LORENZO-DUCATI PEGGIO DI ROSSI 2011

epa06020949 Spanish MotoGP rider Jorge Lorenzo of Ducati in action during the qualifying session ahead of the Catalonia Motorcycle Grand Prix at the racetrack of Montmelo in Barcelona, Spain, 10 June 2017. The Catalan motorcycle Grand Prix will be held on 11 June 2017. EPA/ALEJANDRO GARCIA

Chi va in Ducati riparte da zero. E’ una moto che sembra infischiarsene dei titoli mondiali che un pilota si è guadagnato in carriera: con lei è tutta un’altra storia, perché é “maschia”, caratteriale, con un motore brutale e la guida forte. O sei come lei, oppure devi provare ad adeguarti, il contrario non esiste. Dovizioso è alla quinta stagione, ma ha iniziato ad andare bene alla terza e ora è in palla più che mai.

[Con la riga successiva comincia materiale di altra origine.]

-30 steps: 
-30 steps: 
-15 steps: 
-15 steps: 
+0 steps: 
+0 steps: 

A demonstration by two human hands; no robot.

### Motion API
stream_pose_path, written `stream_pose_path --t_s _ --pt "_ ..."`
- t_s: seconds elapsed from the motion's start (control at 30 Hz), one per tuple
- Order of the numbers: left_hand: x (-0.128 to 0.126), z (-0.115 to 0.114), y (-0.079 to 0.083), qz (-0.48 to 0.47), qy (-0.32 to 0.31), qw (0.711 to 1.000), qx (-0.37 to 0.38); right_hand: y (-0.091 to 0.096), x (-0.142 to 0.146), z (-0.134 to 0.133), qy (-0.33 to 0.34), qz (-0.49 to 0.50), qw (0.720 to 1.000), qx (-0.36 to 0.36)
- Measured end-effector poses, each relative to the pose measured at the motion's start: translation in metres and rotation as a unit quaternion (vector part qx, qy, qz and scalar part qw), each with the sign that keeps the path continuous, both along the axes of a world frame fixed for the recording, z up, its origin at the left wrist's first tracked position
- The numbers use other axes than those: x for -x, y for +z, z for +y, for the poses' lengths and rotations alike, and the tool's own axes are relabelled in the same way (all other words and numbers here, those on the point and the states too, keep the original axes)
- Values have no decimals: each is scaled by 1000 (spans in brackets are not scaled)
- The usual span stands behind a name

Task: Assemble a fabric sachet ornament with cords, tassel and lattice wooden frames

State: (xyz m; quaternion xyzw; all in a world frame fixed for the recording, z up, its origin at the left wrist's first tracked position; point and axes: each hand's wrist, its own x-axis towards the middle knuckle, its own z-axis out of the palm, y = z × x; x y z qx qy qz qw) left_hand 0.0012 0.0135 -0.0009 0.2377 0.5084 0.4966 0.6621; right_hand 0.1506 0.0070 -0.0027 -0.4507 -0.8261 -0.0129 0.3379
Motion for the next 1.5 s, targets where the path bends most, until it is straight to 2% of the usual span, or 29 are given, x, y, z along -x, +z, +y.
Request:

Jorge Lorenzo, alla settima gara, è ancora in alto mare, inutile negarlo: non guida ancora come vorrebbe, è lui stesso a dirlo. C’è comunque chi riconosce una crescita graduale, altri che invece lo danno per perso, non è la moto per lui: la verità è che, se non vinci, ogni giudizio diventa relativo. Come giudichiamo quindi il debutto del campione maiorchino ? Tecnicamente credo sia uno dei più difficili passaggi in Ducati, almeno per due motivi: il primo riguarda la sua esperienza in MotoGP, dove ha corso dal 2008 al 2016 in sella a quella che viene definita la moto più facile, cioè la Yamaha: ha la ciclistica migliore, un telaio equilibrato e un motore dolce, forse il meno potente della truppa; l’esatto opposto della Ducati. E poi c’è la questione gomme: la complessità della Michelin di certo non favorisce l’armonia di guida, dato che spesso rappresenta la variante incontrollabile del week end di gara.

MotoGP rider Valentino Rossi, from Italy, steers his Ducati during the third practice session for Sunday’s Spanish Motorcycling MotoGP Grand Prix at the Jerez racetrack Saturday, April 2, 2011 in Jerez de la Frontera, southern Spain. (AP Photo/ Francisco Seco)

Da Stoner 2007 in poi, a Borgo Panigale è cambiato praticamente tutto, non solo la moto. Sapete quale è stato il debutto in Ducati di questo ultimo decennio in grado di totalizzare il più elevato punteggio nelle prime 7 gare ? Quello di Valentino Rossi nel 2011 con 81 punti, contro i 27 di Hayden nel 2009, i 65 di Dovizioso nel 2013 e i 41 di Iannone nel 2014; Lorenzo oggi è a quota 59 punti. Una sorta di parametro che offre l’idea della velocità di adattamento a una guida nuova, vuoi per la maggiore versatilità del pilota, oppure per una moto mediamente più facile, fattore gomme compreso. Ci consente di individuare la misura della difficoltà con cui un pilota ha iniziato l’avventura con la rossa e di proiettarci verso il futuro per capire statisticamente dove si può arrivare quando l’esordio non è positivo. Anche Valentino come Jorge, alla quarta gara aveva conquistato il suo primo podio e concluse settimo la stagione, eppure gli appassionati, i ducatisti e la stampa stessa era stata molto più dura con lui rispetto a quanto non lo sia oggi con Lorenzo, che applaude sportivamente il trionfo di Dovizioso a Barcellona e si guadagna il rispetto dei tifosi. Chi crede che presto o tardi possa vincere anche il mondiale con la moto italiana, alzi la mano. Io penso che al termine del contratto cercherà una moto jap e vorrei che il Dovi venisse proclamato ambasciatore a vita di Ducati.